▸ **What needs to be done**
Pick out all lines with the word "frames" from the records that follow.

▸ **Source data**
== Segment start ==

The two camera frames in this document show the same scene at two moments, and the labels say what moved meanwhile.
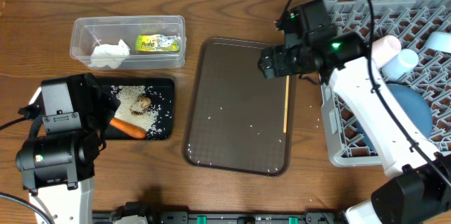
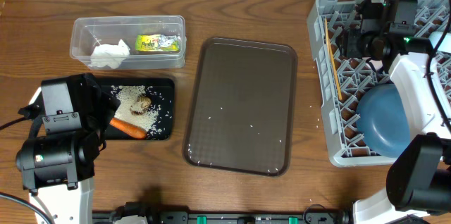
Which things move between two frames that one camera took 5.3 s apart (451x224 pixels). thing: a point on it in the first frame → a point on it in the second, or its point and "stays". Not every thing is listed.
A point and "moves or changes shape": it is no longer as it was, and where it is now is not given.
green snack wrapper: x=156 y=42 stays
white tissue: x=110 y=55 stays
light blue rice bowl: x=439 y=40 stays
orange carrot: x=128 y=128 stays
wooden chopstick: x=286 y=103 moves or changes shape
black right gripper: x=274 y=58 → x=353 y=37

== Segment end ==

▸ **Exercise solution**
The two camera frames in this document show the same scene at two moments, and the labels say what moved meanwhile.
Which things move between two frames that one camera took 5.3 s apart (451x224 pixels). thing: a point on it in the first frame → a point on it in the second, or its point and "stays". Not every thing is listed.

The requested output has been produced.